Forte dei Marmi – Viso sereno e rilassato per mister Giancarlo Favarin che, partendo dall’odierna partita amichevole contro il Real Forte Querceta, si è soffermato a parlare con i cronisti presenti in sala stampa di tutti i vari temi riguardanti l’attuale situazione del Livorno, spaziando dal rendimento della squadra all’andamento della preparazione e dal calciomercato alla prossima composizione dei gironi di serie D.
“Ciò che mi è piaciuto di più nell’ambito della partita di oggi – ha esordito il tecnico ex Tau Altopascio – è stato l’atteggiamento dei ragazzi che sono scesi in campo e la maniera in cui si sono impegnati, andando alla continua ricerca del gol attraverso una buona qualità di gioco. Non dimentichiamo che siamo soltanto alla seconda settimana di preparazione e che, com’è normale che sia, siamo indietro dal punto di vista fisico: ciononostante, abbiamo provato a mettere in difficoltà i nostri avversari e, per lunghi tratti vi siamo riusciti, attraverso un possesso palla fatto di verticalizzazioni e di triangolazioni, che fa ben sperare per il futuro”.
Tanti gli indizi di natura tattica all’interno di una partita che ha visto il Livorno esercitare il proprio predominio sull’avversario, anche al di là di quanto dica il risultato del campo: “Le caratteristiche degli uomini che ho a disposizione e, in particolar modo, la duttilità degli attaccanti fa sì che il modulo di riferimento si basi sulla presenza di quattro difensori e di tre centrocampisti, con due “quote” come terzini: in assenza di un centravanti con determinate caratteristiche, scelgo le varie combinazioni di uomini in base a chi mi dà più garanzie. Oggi, ad esempio, Cesarini ha fatto molto bene perché, arretrando il raggio della propria azione, ha saputo sottrarsi alla marcatura dei loro centrali difensivi, aprendo spazi per le discese sulle fasce laterali da parte di Giordani e Frati”.
Un altro esperimento che sembra aver dato i suoi frutti è stato l’affiancamento, seppur per pochi minuti, di Bartolini a Luci, con il piombinese in cabina di regia e il carboniense nella posizione di mezzala. Trattandosi di due giocatori che, nell’ambito delle amichevoli disputate nel ritiro di Pievepelago, non avevano giocato insieme neanche un minuto, la domanda è d’obbligo: Luci e Bartolini hanno le caratteristiche per poter giocare insieme? “Assolutamente sì: Luci e Bartolini sono due giocatori compatibili tra loro e hanno le caratteristiche per poter giocare insieme perché hanno la mentalità e la tecnica per andare contemporaneamente l’uno a impostare l’azione e l’altro a prendere l’avversario in fase difensiva”.

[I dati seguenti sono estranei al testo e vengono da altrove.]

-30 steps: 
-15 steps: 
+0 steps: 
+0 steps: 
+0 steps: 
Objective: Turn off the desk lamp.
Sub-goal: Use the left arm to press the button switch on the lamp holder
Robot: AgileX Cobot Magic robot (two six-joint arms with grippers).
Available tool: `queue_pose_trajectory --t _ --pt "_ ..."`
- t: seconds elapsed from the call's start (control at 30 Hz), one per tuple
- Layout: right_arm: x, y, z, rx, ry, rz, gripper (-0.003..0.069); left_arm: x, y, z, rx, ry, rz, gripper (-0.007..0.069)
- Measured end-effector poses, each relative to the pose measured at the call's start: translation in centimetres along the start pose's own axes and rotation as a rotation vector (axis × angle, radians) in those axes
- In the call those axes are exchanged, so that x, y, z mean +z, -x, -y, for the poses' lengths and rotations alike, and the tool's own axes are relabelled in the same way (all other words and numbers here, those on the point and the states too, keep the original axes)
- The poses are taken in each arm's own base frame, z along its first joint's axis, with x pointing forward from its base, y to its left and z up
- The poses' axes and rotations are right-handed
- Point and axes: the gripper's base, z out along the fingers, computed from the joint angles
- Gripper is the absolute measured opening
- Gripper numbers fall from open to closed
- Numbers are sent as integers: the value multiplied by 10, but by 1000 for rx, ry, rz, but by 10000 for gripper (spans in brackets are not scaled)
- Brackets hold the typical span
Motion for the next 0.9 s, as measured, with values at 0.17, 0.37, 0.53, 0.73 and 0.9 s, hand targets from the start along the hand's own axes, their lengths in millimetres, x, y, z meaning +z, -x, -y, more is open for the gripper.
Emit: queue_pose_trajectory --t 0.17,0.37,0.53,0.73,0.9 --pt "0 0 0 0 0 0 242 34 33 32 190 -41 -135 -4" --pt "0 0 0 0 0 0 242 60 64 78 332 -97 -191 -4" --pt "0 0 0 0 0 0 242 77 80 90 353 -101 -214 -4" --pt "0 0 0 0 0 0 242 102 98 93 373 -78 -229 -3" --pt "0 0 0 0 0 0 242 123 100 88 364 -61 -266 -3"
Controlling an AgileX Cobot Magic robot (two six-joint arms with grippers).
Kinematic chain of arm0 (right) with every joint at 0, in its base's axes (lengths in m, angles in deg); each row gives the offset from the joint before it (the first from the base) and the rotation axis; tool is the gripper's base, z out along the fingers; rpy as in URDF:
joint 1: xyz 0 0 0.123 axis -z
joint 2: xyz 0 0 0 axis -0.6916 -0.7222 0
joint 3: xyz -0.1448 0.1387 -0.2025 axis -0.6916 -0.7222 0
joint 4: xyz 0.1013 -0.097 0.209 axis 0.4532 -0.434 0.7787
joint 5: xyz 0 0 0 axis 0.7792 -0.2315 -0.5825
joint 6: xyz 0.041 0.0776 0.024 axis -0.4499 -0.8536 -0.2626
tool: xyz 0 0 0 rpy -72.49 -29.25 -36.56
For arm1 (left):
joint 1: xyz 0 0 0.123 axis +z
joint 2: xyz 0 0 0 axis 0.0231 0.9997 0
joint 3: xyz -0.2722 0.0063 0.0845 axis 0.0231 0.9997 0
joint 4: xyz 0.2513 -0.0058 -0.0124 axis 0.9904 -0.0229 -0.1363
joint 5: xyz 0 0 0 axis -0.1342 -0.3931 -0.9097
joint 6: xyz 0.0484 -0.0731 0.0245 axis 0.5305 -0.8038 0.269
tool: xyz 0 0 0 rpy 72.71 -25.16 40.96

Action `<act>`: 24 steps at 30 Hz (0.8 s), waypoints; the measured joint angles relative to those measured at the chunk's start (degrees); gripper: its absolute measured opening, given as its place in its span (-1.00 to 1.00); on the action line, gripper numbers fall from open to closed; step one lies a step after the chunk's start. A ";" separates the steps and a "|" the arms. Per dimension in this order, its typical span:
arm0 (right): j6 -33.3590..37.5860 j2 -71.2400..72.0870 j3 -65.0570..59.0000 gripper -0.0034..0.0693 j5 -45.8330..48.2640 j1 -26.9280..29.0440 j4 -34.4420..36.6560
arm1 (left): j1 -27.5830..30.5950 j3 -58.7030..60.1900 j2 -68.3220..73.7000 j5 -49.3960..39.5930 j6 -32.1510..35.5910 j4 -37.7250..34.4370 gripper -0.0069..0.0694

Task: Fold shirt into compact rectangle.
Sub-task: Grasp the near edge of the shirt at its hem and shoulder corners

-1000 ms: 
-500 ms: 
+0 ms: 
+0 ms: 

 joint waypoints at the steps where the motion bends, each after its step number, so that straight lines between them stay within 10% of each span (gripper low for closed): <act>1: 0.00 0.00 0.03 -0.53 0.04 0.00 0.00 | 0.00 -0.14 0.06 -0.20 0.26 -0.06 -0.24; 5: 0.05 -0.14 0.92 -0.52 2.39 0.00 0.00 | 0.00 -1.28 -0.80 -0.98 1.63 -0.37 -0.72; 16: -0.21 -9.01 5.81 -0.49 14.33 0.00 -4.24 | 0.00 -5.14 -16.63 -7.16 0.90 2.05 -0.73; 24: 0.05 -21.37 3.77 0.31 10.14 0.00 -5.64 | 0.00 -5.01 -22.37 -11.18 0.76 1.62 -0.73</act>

Al cospetto di un competitor di categoria, classificatosi al quarto posto del proprio girone nella stagione sportiva appena andata in archivio, il Livorno ha evidenziato la vastità e la profondità del proprio organico: “Sì, è vero; al netto dei tanti 2005 presenti in rosa che dovranno presto acquisire il passo della categoria che stanno per affrontare, sono molto contento delle scelte compiute dalla società in sede di calciomercato. Tutti i giocatori fin qui acquistati sono giunti a Livorno con il mio benestare. È innegabile che a questa squadra manchi ancora un attaccante: tuttavia, il giocatore che arriverà dovrà essere un centravanti in grado di fare la differenza, ossia una punta centrale che abbia tanti gol nelle gambe e che, al tempo stesso, sia in grado di apportare un significativo contributo dal punto di vista tattico: aprire gli spazi nella difesa avversaria, portare via l’uomo, contrastare fisicamente e buttare dentro il pallone con relativa facilità. Non dobbiamo prendere e non prenderemo un attaccante tanto per prenderlo: prenderemo un centravanti che, almeno sulla carta, potrà consentirci di fare un salto di qualità e di dire che, a quel punto, le nostre fortune dipenderanno solo da noi stessi”.
Arrivato l’attaccante, a quanto pare il mercato del Livorno non potrà ancora dirsi concluso: “È probabile che, insieme all’attaccante, arrivi ancora qualcuno, ma ora la priorità è la ricerca di un giocatore di categoria, che abbia grande familiarità con il gol e che ci consenta di far fare un salto di qualità alla nostra fase offensiva”.
“A prescindere da quale sarà il girone a cui saremo assegnati, ci aspetta un campionato complicato e difficile – ha detto in chiusura l’allenatore amaranto – per cui, dopo tre giorni di riposo (14, 15 e 16 agosto), torneremo a lavorare duramente nel ritiro di Vinci (dal 17 al 27 agosto, ndr) e avremo fortunatamente a disposizione numerose amichevoli per sperimentare nuove soluzioni di gioco”.